Als die Menge Tempus, die ich erhalten hatte, allmählich zu wirken aufhörte, war ich über die Lage in den Vereinigten Staaten im Bilde. Es herrschten Zustände, von denen ich mir, als ich seinerzeit nach Kanada fuhr, nicht hätte träumen lassen. Das Land stand unter einer Schreckensherrschaft. Ein Freund konnte den anderen erschießen, eine Ehefrau ihren Mann anzeigen. Das Gerücht, ein Titanier sei gesichtet, trommelte im Nu auf jeder Straße einen johlenden Haufen zusammen, der bereit war, Lynchjustiz zu üben.
Nachts an eine Tür klopfen hieß einen Schuß heraufbeschwören, der sie durchschlug. Anständige Leute blieben zu Hause; nachts streunten nur die Hunde umher.

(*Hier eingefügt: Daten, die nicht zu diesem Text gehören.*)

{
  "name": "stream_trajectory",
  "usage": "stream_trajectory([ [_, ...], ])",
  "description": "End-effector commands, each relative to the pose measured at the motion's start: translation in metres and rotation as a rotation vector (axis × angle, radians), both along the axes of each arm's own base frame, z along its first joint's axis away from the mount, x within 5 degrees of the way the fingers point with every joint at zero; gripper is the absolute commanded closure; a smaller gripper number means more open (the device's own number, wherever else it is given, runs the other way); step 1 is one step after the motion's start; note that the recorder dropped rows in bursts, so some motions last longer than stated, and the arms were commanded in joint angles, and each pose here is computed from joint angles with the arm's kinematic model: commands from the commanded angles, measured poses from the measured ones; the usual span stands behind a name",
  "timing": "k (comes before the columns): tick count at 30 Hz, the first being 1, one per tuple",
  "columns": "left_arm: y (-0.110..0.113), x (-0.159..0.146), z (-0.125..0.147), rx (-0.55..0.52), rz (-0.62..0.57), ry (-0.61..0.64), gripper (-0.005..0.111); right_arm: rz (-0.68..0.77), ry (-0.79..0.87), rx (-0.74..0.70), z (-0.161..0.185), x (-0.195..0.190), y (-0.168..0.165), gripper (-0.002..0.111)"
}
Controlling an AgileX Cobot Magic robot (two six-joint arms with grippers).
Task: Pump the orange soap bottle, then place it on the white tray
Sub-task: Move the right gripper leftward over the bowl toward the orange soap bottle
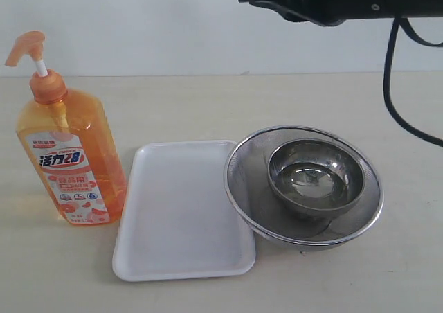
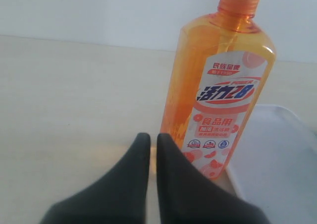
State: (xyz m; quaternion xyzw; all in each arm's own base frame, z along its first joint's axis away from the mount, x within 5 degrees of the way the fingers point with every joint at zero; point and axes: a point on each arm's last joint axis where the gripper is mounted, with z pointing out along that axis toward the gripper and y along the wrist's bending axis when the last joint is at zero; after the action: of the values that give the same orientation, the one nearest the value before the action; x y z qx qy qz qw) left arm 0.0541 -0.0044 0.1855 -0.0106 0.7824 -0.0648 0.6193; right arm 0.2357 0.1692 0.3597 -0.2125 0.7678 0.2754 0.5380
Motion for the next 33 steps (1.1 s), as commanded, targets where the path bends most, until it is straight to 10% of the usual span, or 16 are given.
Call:
stream_trajectory([
  [1,0.000,0.000,-0.001,-0.003,0.002,0.001,0.102,-0.022,0.022,0.044,0.003,0.001,-0.001,0.108],
  [11,0.000,0.000,-0.001,-0.003,0.002,0.001,0.102,-0.428,-0.205,0.126,-0.024,0.010,-0.039,0.108],
  [20,0.000,0.000,-0.001,-0.003,0.002,0.001,0.102,-0.240,-0.537,0.015,-0.029,-0.004,-0.030,0.108],
  [33,0.000,0.000,-0.001,-0.003,0.002,0.001,0.102,0.020,-0.354,0.069,-0.062,0.010,-0.017,0.108],
])
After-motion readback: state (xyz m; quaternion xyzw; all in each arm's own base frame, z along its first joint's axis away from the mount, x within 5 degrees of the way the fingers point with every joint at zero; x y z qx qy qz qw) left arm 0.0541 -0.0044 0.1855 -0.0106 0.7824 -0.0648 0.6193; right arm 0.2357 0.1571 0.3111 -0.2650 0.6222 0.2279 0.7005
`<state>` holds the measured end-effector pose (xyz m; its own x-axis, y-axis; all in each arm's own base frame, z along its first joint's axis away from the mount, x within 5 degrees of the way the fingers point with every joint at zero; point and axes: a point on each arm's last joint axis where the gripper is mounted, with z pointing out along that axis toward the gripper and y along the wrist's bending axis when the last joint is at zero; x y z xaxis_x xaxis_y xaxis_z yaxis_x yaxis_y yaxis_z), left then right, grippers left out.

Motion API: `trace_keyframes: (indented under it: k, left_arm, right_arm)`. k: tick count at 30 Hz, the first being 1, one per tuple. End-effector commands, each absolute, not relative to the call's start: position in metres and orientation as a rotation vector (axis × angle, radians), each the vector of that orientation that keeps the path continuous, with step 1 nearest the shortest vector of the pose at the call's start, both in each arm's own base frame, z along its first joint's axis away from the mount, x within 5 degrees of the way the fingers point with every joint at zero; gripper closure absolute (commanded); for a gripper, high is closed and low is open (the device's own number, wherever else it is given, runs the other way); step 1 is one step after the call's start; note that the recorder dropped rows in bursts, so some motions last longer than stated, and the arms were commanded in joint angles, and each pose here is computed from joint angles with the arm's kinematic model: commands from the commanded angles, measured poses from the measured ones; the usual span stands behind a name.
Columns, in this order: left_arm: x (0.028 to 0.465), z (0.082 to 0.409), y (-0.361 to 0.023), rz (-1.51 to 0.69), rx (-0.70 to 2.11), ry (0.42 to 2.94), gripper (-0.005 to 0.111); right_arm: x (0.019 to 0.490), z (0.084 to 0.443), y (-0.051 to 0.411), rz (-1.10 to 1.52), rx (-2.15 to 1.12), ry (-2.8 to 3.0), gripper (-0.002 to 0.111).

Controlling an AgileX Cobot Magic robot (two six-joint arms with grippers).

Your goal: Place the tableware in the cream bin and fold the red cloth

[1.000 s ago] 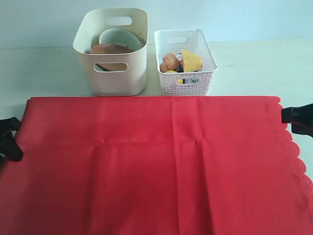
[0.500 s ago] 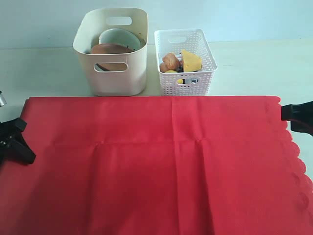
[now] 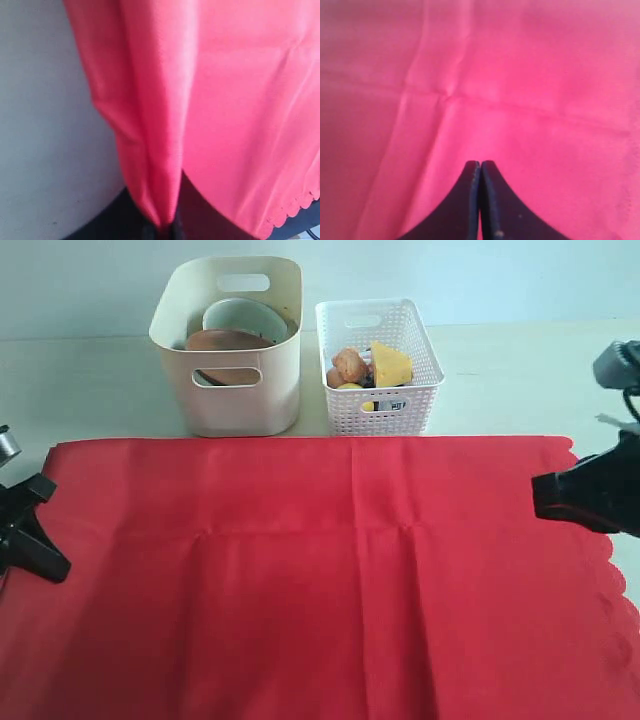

Die Tatsache, daß die meisten Gerüchte über entdeckte Schneckenwesen grundlos waren, machte sie nicht weniger gefährlich. Es war nicht die Sucht aufzufallen, die die Menschen dazu trieb, lieber ganz nackt als in der engen und spärlichen Bekleidung, die nach der Vorschrift gestattet war, auf die Straße zu gehen; selbst die bescheidenste Verhüllung konnte andere verlocken, sie ein zweites Mal mißtrauisch zu mustern, und dieser Verdacht führte oft zu einem allzu jähen Entschluß. Der Panzer für Kopf und Wirbelsäule wurde jetzt nie mehr getragen. Die Parasiten hatten ihn, kurz nachdem er erfunden worden war, selbst angewendet. Einen Sonderfall stellte die Geschichte eines Mädchens in Seattle dar, es trug nichts als Sandalen und eine große Handtasche, aber ein Wachtposten, der offenkundig eine Spürnase für den Feind entwickelt hatte, folgte der Kleinen und bemerkte, daß sie die Tasche niemals von der rechten Hand nahm, selbst wenn sie Kleingeld herausholte.